Psalmen 6
© Herziene Statenvertaling
© NBG
Louis Segond
1 Een psalm van David, voor de koorleider, bij snarenspel, op ‘De achtste’. 1 Voor de koorleider. Bij snarenspel. Op de wijze van: De achtste. Een psalm van David. 1 Au chef des chantres. Avec instruments à cordes. Sur la harpe à huit cordes. Psaume de David. Eternel! ne me punis pas dans ta colère, Et ne me châtie pas dans ta fureur.
2 HEERE, straf mij niet in Uw toorn, bestraf mij niet in Uw grimmigheid! 2 O Here, straf mij niet in uw toorn, en kastijd mij niet in uw grimmigheid. 2 Aie pitié de moi, Eternel! car je suis sans force; Guéris-moi, Eternel! car mes os sont tremblants.
3 Wees mij genadig, HEERE, want ik ben verzwakt, genees mij, HEERE, want mijn beenderen zijn verschrikt. 3 Wees mij genadig, Here, want ik kwijn weg; genees mij, Here, want mijn gebeente is verschrikt. 3 Mon âme est toute troublée; Et toi, Eternel! jusques à quand?...
4 Ja, mijn ziel is zeer door schrik overmand.
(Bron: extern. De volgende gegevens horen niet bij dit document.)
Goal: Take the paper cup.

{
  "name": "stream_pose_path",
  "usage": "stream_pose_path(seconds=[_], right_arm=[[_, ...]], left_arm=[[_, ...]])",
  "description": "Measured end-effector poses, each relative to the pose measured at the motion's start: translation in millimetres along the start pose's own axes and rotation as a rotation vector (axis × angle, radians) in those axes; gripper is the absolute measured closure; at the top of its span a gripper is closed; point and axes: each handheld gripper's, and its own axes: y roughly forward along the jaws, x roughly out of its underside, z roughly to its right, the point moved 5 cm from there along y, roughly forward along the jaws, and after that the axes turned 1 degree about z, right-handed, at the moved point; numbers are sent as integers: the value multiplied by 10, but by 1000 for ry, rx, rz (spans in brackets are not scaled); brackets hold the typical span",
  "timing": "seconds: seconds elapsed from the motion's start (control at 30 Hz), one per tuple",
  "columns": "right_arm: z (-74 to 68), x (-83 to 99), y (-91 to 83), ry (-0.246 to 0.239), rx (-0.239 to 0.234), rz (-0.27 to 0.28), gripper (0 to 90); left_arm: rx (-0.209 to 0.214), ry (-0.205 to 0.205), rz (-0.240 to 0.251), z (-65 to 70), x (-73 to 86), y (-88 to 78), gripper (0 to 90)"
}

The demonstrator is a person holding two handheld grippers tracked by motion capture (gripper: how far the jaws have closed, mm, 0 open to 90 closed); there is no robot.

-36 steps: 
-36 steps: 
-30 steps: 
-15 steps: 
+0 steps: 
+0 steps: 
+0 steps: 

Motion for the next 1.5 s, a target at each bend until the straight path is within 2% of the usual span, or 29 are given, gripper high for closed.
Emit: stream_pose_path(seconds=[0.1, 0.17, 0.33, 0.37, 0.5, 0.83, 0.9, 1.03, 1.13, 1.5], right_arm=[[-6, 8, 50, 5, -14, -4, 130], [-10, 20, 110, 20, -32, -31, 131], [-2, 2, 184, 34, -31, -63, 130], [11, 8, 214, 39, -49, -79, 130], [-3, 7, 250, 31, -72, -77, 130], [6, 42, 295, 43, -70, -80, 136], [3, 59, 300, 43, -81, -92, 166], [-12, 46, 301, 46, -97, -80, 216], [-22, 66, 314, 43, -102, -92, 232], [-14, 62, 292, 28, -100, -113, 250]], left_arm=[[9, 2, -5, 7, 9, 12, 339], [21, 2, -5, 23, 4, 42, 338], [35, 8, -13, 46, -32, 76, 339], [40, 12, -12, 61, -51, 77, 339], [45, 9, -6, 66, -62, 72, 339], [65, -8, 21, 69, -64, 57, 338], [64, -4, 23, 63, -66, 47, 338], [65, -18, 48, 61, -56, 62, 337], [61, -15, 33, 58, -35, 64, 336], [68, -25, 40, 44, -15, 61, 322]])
En U, HEERE, hoelang nog? 4 Ja, mijn ziel is ten zeerste verschrikt, en Gij, Here, hoelang nog? 4 Reviens, Eternel! délivre mon âme; Sauve-moi, à cause de ta miséricorde.
5 Keer terug, HEERE, red mijn ziel, verlos mij, omwille van Uw goedertierenheid. 5 Keer weder, Here, red mijn ziel, verlos mij om uwer goedertierenheid wil. 5 Car celui qui meurt n'a plus ton souvenir; Qui te louera dans le séjour des morts?
6 Want in de dood is er geen gedachtenis aan U, wie zal U loven in het graf? 6 Want in de dood is Uwer geen gedachtenis; wie zou U loven in het dodenrijk? 6 Je m'épuise à force de gémir; Chaque nuit ma couche est baignée de mes larmes, Mon lit est arrosé de mes pleurs.
7 Ik ben moe van mijn zuchten, heel de nacht maak ik mijn bed nat, doorweek ik mijn rustbank met mijn tranen. 7 Ik ben afgemat van mijn zuchten; elke nacht doorweek ik mijn sponde, doe ik mijn bed van tranen vloeien. 7 J'ai le visage usé par le chagrin; Tous ceux qui me persécutent le font vieillir.
8 Mijn ogen zijn verzwakt van verdriet, ze zijn oud geworden vanwege al mijn tegenstanders. 8 Mijn oog is dof geworden van verdriet, verzwakt door allen die mij benauwen. 8 Eloignez-vous de moi, vous tous qui faites le mal! Car l'Eternel entend la voix de mes larmes;
9 Ga weg van mij, u allen die onrecht bedrijft, want de HEERE heeft mijn luide geween gehoord. 9 Wijkt van mij, al gij bedrijvers van ongerechtigheid, want de Here heeft mijn wenen gehoord; 9 L'Eternel exauce mes supplications, L'Eternel accueille ma prière.
10 De HEERE heeft mijn smeken gehoord, de HEERE zal mijn gebed aannemen. 10 De Here heeft mijn smeking gehoord, de Here neemt mijn bede aan. 10 Tous mes ennemis sont confondus, saisis d'épouvante; Ils reculent, soudain couverts de honte.
11 Al mijn vijanden worden zeer beschaamd en door schrik overmand; zij deinzen terug, zij worden in een ogenblik beschaamd. 11 Al mijn vijanden zullen beschaamd staan, ten zeerste verschrikt, zij zullen in een oogwenk beschaamd afdeinzen.